ACTIVITY.
The lines from the start of the data through the line containing "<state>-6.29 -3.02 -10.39" are to be reproduced exactly, both ends included.

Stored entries
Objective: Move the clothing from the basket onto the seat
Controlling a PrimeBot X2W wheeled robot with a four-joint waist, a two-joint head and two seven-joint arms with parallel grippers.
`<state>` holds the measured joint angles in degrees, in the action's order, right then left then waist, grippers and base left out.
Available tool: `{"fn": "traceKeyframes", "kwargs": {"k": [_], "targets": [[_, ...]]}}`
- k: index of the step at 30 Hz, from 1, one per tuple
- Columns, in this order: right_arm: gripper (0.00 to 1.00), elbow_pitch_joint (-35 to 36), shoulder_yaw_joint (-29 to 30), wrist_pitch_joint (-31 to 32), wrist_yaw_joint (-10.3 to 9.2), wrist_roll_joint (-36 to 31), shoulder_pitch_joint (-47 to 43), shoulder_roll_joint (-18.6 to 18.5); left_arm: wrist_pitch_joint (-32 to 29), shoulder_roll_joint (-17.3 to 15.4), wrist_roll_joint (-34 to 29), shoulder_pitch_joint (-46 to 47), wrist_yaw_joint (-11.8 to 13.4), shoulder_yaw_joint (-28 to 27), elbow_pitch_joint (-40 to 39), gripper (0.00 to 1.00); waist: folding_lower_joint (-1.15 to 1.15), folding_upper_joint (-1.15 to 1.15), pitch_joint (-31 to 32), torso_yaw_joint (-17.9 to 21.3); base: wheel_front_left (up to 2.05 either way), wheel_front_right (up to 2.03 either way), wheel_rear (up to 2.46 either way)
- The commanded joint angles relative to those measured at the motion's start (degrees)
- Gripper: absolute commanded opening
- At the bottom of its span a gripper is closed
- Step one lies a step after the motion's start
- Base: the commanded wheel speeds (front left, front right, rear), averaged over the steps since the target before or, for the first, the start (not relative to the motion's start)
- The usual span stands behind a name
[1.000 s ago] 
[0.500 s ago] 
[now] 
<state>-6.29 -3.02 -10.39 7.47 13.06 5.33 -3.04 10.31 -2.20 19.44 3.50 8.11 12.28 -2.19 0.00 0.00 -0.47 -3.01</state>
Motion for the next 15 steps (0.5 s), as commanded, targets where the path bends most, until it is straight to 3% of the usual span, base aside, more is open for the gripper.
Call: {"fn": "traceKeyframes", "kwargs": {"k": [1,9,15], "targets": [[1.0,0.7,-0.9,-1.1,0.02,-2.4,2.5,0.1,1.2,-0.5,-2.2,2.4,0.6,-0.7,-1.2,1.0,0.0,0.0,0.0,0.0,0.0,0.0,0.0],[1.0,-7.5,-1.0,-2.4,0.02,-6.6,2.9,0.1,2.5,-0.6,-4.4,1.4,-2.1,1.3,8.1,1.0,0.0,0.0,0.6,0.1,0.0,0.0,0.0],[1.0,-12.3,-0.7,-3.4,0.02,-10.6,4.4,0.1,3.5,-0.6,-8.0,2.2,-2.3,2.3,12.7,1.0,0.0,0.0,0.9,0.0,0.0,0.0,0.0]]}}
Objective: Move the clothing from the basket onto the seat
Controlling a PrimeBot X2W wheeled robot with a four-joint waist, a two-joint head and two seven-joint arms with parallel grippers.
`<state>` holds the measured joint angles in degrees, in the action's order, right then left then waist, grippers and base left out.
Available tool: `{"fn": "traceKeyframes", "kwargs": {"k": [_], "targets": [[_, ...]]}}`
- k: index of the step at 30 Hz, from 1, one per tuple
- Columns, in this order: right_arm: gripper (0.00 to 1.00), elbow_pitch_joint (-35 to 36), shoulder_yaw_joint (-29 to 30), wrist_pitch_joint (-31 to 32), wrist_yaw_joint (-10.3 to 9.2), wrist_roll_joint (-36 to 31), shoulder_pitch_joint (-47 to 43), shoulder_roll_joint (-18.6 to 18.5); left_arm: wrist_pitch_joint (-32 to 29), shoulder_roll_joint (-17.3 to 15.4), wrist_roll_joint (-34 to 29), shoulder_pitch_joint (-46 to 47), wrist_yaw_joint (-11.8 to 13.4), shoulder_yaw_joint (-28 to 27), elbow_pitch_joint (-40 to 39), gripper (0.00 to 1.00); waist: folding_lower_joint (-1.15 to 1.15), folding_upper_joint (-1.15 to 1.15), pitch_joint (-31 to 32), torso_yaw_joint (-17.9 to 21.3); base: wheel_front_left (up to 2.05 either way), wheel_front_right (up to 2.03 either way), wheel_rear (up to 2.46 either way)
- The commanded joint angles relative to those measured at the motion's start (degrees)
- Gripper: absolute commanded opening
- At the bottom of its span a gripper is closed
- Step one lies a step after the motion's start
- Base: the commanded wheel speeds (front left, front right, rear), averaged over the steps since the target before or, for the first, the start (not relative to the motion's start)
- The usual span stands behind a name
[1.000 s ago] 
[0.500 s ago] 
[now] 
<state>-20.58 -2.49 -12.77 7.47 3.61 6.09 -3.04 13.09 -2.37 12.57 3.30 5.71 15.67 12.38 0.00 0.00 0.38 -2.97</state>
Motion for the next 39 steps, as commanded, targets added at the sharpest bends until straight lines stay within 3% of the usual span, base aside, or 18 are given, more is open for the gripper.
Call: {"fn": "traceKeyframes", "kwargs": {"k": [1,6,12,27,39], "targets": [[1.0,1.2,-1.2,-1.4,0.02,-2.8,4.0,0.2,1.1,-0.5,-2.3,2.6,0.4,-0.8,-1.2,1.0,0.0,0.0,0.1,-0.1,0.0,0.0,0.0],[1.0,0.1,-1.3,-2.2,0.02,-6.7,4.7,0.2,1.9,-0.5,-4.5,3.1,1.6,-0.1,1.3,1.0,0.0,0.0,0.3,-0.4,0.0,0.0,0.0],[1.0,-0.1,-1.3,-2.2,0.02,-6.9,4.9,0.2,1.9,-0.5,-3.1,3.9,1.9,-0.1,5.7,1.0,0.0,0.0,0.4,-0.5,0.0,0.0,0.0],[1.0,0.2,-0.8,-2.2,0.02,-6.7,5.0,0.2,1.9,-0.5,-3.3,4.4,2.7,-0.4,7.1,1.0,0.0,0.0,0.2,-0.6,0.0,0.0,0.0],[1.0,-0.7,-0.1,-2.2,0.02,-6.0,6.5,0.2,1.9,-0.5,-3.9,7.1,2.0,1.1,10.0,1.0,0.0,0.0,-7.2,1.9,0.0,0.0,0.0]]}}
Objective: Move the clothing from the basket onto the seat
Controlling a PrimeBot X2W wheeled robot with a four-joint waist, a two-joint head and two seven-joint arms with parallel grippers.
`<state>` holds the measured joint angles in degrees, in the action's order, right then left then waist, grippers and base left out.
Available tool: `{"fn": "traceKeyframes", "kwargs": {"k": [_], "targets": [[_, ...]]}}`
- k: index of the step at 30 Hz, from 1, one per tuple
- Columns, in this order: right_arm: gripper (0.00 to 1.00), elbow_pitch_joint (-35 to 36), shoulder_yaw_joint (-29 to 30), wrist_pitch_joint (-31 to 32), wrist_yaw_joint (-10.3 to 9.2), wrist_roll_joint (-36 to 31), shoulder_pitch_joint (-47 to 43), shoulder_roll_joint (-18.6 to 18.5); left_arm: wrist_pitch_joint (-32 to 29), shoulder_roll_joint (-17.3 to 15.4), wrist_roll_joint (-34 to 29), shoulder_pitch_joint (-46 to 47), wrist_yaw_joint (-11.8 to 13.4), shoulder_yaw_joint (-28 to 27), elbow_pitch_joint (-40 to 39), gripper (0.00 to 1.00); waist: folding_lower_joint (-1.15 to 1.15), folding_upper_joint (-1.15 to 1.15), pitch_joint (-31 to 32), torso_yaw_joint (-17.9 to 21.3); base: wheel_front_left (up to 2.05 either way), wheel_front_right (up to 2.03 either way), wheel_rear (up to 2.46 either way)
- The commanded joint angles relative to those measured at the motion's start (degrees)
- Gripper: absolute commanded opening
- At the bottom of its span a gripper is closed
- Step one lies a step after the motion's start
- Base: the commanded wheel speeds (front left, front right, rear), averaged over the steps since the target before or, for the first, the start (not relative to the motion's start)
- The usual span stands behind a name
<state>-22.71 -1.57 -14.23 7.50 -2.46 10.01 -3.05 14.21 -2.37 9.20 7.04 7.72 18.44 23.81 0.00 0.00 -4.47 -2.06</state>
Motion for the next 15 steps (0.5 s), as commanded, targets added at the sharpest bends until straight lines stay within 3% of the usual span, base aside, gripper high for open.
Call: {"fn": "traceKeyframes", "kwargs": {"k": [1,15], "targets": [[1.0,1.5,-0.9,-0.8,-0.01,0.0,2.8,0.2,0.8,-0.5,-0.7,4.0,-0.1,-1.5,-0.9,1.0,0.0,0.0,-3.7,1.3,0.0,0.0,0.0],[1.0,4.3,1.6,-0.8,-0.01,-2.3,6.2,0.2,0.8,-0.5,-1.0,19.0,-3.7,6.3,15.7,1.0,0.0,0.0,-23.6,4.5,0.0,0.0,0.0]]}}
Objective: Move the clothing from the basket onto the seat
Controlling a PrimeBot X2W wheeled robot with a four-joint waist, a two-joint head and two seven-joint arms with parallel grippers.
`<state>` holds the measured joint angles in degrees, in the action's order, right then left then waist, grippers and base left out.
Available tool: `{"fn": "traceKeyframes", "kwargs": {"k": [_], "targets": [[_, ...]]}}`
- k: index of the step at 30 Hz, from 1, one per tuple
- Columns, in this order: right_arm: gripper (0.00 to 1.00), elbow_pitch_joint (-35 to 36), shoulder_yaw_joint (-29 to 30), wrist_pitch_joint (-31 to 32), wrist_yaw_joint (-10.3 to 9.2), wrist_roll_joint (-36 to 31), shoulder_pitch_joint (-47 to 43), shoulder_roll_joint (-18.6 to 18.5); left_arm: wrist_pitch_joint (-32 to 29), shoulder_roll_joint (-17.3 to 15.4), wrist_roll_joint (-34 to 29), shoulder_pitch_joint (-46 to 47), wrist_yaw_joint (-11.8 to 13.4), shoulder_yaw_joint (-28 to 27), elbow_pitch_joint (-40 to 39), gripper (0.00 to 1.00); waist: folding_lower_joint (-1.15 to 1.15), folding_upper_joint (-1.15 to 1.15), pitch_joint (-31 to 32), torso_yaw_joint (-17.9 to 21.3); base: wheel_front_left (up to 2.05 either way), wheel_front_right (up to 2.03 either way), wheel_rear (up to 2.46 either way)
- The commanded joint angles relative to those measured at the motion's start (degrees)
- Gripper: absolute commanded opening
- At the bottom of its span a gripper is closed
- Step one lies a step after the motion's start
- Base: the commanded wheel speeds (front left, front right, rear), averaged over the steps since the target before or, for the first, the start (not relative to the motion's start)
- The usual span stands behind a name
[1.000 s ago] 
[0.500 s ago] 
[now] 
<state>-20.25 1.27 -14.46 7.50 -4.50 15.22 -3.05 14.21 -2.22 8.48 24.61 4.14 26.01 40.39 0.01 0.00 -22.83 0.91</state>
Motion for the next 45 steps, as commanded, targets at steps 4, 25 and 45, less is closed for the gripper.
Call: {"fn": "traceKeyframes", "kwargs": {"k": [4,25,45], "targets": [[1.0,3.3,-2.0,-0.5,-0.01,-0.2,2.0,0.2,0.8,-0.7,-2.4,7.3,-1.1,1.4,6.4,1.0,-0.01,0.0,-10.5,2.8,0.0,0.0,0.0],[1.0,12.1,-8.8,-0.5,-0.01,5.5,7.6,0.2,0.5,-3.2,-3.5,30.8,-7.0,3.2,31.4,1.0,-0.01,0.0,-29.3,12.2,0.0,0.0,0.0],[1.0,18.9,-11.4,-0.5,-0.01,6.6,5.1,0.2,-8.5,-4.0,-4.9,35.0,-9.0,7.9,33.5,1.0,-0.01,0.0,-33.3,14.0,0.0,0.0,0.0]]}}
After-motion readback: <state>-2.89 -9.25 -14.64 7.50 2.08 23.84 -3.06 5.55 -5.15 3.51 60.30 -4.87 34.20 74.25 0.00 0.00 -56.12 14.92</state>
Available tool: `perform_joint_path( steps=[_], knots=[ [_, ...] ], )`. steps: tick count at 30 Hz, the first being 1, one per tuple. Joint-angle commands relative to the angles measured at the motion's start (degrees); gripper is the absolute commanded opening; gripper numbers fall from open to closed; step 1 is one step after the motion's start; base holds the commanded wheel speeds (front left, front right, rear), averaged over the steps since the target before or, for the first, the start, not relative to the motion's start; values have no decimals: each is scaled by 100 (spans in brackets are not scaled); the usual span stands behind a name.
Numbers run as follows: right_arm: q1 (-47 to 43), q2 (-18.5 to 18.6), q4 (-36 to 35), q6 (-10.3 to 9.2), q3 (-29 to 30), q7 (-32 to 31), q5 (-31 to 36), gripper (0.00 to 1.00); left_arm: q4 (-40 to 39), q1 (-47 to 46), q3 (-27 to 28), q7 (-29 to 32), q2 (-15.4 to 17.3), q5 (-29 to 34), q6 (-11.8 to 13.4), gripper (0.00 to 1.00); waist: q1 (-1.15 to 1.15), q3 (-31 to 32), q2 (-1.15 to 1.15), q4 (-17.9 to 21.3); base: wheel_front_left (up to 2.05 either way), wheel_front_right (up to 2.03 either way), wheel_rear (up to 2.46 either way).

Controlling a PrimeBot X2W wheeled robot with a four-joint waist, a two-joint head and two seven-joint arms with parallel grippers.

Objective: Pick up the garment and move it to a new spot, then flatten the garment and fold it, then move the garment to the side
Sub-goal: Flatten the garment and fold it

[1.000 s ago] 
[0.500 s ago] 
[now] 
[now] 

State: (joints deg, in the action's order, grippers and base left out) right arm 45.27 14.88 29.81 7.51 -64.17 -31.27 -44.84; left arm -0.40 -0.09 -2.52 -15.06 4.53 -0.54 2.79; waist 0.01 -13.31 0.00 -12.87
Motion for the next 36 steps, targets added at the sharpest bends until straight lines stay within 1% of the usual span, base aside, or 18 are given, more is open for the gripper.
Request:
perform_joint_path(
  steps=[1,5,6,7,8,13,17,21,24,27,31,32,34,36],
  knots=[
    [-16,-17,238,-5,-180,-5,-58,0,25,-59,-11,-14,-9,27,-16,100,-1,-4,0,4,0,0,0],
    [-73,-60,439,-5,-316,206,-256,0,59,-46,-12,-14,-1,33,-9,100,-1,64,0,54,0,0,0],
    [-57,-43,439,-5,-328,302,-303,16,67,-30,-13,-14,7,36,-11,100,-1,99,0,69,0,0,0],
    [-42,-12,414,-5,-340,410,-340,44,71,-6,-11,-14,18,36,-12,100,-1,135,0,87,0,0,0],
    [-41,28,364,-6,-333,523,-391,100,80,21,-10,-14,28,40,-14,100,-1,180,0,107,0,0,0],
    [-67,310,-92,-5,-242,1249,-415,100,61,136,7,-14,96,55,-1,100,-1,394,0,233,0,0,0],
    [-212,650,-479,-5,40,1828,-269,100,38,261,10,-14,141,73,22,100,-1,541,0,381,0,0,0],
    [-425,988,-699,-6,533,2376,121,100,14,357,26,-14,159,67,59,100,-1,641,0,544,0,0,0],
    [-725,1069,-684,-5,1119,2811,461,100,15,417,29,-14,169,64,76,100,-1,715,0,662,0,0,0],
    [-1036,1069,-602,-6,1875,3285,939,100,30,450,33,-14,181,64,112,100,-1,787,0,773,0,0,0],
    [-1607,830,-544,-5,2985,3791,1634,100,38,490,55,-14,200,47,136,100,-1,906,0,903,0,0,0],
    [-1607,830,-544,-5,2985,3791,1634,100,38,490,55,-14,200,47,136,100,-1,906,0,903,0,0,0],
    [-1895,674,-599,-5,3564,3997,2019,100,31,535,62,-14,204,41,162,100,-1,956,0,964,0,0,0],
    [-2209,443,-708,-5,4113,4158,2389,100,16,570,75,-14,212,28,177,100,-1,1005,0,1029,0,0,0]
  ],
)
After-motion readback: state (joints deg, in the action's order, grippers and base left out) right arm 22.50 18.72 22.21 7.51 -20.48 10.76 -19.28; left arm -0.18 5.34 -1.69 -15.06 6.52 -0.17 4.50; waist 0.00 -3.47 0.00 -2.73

WORKED SOLUTION.
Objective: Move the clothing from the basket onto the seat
Controlling a PrimeBot X2W wheeled robot with a four-joint waist, a two-joint head and two seven-joint arms with parallel grippers.
`<state>` holds the measured joint angles in degrees, in the action's order, right then left then waist, grippers and base left out.
Available tool: `{"fn": "traceKeyframes", "kwargs": {"k": [_], "targets": [[_, ...]]}}`
- k: index of the step at 30 Hz, from 1, one per tuple
- Columns, in this order: right_arm: gripper (0.00 to 1.00), elbow_pitch_joint (-35 to 36), shoulder_yaw_joint (-29 to 30), wrist_pitch_joint (-31 to 32), wrist_yaw_joint (-10.3 to 9.2), wrist_roll_joint (-36 to 31), shoulder_pitch_joint (-47 to 43), shoulder_roll_joint (-18.6 to 18.5); left_arm: wrist_pitch_joint (-32 to 29), shoulder_roll_joint (-17.3 to 15.4), wrist_roll_joint (-34 to 29), shoulder_pitch_joint (-46 to 47), wrist_yaw_joint (-11.8 to 13.4), shoulder_yaw_joint (-28 to 27), elbow_pitch_joint (-40 to 39), gripper (0.00 to 1.00); waist: folding_lower_joint (-1.15 to 1.15), folding_upper_joint (-1.15 to 1.15), pitch_joint (-31 to 32), torso_yaw_joint (-17.9 to 21.3); base: wheel_front_left (up to 2.05 either way), wheel_front_right (up to 2.03 either way), wheel_rear (up to 2.46 either way)
- The commanded joint angles relative to those measured at the motion's start (degrees)
- Gripper: absolute commanded opening
- At the bottom of its span a gripper is closed
- Step one lies a step after the motion's start
- Base: the commanded wheel speeds (front left, front right, rear), averaged over the steps since the target before or, for the first, the start (not relative to the motion's start)
- The usual span stands behind a name
[1.000 s ago] 
[0.500 s ago] 
[now] 
<state>-6.29 -3.02 -10.39 7.47 13.06 5.33 -3.04 10.31 -2.20 19.44 3.50 8.11 12.28 -2.19 0.00 0.00 -0.47 -3.01</state>

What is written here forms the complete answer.